TASK DIRECTIONS: Pick every line out of the entries below that holds the string "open", and report them.

__________________________________________________

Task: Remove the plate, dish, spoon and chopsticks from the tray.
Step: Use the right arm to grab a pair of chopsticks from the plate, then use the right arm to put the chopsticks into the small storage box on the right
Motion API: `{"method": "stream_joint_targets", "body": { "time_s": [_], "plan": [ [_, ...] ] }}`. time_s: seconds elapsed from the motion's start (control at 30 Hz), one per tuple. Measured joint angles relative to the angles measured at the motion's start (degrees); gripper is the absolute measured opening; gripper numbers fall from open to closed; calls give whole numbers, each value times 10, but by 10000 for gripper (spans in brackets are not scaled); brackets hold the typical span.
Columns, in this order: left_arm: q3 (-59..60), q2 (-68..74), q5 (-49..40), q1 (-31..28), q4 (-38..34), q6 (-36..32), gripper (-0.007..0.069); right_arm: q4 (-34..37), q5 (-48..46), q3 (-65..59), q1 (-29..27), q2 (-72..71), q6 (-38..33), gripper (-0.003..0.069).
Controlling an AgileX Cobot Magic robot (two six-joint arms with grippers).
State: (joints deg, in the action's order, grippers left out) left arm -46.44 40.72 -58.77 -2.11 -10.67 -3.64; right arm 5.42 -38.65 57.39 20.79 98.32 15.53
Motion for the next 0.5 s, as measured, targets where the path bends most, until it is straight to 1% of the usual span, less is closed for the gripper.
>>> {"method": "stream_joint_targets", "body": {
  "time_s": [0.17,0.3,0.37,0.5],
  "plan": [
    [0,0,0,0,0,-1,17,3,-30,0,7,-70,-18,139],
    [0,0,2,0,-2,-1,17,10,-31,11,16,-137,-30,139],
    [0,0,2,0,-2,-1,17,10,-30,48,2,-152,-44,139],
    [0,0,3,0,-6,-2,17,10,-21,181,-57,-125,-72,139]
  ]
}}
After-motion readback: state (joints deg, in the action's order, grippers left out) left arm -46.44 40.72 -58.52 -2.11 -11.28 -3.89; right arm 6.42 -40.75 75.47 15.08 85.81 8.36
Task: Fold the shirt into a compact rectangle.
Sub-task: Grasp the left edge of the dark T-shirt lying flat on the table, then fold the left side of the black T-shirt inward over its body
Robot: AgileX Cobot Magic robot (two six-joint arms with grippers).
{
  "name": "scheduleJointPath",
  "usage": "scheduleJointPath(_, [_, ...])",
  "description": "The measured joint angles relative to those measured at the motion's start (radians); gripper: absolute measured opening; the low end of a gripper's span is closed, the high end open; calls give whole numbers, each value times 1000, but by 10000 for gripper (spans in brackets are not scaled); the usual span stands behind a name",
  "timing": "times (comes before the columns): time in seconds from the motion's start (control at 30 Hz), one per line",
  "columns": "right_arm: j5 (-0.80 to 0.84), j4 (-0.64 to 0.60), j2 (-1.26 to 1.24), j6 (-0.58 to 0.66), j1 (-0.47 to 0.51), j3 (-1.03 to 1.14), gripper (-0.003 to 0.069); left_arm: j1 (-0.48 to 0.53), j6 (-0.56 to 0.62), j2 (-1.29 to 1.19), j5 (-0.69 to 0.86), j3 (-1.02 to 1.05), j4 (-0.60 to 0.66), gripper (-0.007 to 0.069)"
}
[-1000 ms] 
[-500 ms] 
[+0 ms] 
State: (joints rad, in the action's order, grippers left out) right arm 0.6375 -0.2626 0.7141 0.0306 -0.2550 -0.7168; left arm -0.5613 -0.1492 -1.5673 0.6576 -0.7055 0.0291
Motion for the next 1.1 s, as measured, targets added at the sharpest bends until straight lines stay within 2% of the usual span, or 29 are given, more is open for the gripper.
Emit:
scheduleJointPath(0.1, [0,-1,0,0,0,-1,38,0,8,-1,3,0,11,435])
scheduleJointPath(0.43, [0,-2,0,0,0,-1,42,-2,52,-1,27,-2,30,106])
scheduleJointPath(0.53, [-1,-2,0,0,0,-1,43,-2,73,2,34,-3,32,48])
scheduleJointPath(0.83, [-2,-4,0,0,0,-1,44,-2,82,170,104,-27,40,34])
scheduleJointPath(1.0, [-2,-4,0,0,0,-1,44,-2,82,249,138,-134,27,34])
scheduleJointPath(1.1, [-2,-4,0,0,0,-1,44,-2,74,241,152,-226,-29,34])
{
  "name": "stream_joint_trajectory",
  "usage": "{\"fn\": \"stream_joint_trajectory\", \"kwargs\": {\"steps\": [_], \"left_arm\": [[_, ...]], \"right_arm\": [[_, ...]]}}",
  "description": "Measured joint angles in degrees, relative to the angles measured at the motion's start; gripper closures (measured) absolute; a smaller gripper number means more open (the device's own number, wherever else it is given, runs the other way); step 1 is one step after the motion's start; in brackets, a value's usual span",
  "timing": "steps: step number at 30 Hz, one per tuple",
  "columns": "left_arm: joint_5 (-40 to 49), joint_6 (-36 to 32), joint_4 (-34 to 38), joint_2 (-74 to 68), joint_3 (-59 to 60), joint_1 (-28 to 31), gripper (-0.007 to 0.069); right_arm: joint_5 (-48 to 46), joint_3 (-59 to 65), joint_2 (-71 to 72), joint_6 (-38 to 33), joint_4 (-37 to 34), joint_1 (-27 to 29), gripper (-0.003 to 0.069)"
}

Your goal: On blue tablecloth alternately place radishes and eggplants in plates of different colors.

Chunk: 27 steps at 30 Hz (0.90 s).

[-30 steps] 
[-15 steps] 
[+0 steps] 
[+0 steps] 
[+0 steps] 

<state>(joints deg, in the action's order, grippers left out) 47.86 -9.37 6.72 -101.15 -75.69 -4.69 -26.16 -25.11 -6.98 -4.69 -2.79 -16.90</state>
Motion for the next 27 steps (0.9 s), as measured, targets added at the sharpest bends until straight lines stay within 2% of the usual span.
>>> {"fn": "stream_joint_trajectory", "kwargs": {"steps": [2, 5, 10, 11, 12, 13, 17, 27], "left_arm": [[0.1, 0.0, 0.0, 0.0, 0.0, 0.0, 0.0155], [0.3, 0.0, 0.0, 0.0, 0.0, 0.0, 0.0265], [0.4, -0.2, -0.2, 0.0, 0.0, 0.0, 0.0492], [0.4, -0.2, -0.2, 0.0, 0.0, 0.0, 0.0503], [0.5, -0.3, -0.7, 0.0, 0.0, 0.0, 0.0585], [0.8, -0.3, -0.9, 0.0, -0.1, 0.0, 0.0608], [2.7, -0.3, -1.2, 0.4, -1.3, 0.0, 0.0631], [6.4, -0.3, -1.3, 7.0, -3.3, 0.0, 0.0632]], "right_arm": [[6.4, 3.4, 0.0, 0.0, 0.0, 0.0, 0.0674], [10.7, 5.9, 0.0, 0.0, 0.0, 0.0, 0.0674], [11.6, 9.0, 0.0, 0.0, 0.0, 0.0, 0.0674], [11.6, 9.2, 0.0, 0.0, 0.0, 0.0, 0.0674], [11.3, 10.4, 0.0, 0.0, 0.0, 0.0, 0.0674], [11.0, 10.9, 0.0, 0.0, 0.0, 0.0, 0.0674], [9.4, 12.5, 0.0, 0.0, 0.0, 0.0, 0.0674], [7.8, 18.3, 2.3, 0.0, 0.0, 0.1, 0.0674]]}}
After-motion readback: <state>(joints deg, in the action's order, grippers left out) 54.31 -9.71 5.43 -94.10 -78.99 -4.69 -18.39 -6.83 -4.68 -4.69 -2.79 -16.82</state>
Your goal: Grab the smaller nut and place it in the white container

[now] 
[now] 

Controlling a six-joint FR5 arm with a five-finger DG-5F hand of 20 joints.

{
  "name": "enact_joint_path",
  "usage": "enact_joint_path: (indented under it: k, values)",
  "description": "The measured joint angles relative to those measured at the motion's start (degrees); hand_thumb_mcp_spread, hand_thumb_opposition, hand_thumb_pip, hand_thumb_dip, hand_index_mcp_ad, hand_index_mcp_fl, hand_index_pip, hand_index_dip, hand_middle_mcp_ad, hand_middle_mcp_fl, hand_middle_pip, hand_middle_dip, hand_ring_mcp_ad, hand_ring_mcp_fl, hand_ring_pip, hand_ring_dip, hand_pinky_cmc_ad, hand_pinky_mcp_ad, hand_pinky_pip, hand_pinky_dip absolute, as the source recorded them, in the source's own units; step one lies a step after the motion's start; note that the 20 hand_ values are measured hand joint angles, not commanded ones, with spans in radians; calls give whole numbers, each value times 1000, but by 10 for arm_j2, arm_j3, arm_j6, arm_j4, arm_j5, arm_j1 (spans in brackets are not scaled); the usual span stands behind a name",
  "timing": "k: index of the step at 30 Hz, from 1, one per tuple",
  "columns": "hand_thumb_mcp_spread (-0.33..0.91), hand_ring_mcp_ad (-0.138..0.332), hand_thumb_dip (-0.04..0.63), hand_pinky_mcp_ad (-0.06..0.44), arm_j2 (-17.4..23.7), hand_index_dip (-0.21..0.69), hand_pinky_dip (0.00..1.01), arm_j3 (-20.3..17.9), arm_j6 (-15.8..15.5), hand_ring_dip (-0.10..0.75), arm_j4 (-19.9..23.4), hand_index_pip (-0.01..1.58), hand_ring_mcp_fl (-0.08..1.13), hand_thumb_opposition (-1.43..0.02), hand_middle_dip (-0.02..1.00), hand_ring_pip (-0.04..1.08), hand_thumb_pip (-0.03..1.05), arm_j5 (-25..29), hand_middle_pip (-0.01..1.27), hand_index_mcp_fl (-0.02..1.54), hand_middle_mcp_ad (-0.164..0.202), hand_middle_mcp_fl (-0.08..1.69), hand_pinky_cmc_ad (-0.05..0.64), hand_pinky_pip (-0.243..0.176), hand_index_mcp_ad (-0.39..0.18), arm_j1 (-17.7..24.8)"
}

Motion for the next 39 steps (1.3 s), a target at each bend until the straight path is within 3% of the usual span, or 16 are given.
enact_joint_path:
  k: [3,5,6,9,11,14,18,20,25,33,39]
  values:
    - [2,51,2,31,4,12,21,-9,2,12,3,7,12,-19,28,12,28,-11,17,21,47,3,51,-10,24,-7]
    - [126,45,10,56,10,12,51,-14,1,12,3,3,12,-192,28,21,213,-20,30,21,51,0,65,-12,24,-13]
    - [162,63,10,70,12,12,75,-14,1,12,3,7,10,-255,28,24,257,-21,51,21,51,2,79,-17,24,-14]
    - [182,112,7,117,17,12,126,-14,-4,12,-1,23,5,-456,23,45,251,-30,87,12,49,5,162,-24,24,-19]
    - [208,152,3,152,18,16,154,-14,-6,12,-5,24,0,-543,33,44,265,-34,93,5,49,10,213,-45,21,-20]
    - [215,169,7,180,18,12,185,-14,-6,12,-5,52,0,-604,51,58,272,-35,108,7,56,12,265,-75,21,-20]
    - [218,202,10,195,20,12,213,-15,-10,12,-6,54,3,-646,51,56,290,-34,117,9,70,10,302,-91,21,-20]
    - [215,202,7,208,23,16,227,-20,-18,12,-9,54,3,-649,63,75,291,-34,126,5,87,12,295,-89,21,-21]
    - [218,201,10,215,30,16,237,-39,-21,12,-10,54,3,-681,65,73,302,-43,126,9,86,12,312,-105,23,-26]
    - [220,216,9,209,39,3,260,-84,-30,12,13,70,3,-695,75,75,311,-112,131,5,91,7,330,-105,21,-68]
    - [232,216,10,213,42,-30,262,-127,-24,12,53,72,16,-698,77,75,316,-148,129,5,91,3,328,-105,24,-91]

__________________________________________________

TASK RESULT:
Motion API: `{"method": "stream_joint_targets", "body": { "time_s": [_], "plan": [ [_, ...] ] }}`. time_s: seconds elapsed from the motion's start (control at 30 Hz), one per tuple. Measured joint angles relative to the angles measured at the motion's start (degrees); gripper is the absolute measured opening; gripper numbers fall from open to closed; calls give whole numbers, each value times 10, but by 10000 for gripper (spans in brackets are not scaled); brackets hold the typical span.
  "description": "The measured joint angles relative to those measured at the motion's start (radians); gripper: absolute measured opening; the low end of a gripper's span is closed, the high end open; calls give whole numbers, each value times 1000, but by 10000 for gripper (spans in brackets are not scaled); the usual span stands behind a name",
Motion for the next 1.1 s, as measured, targets added at the sharpest bends until straight lines stay within 2% of the usual span, or 29 are given, more is open for the gripper.
  "description": "Measured joint angles in degrees, relative to the angles measured at the motion's start; gripper closures (measured) absolute; a smaller gripper number means more open (the device's own number, wherever else it is given, runs the other way); step 1 is one step after the motion's start; in brackets, a value's usual span",

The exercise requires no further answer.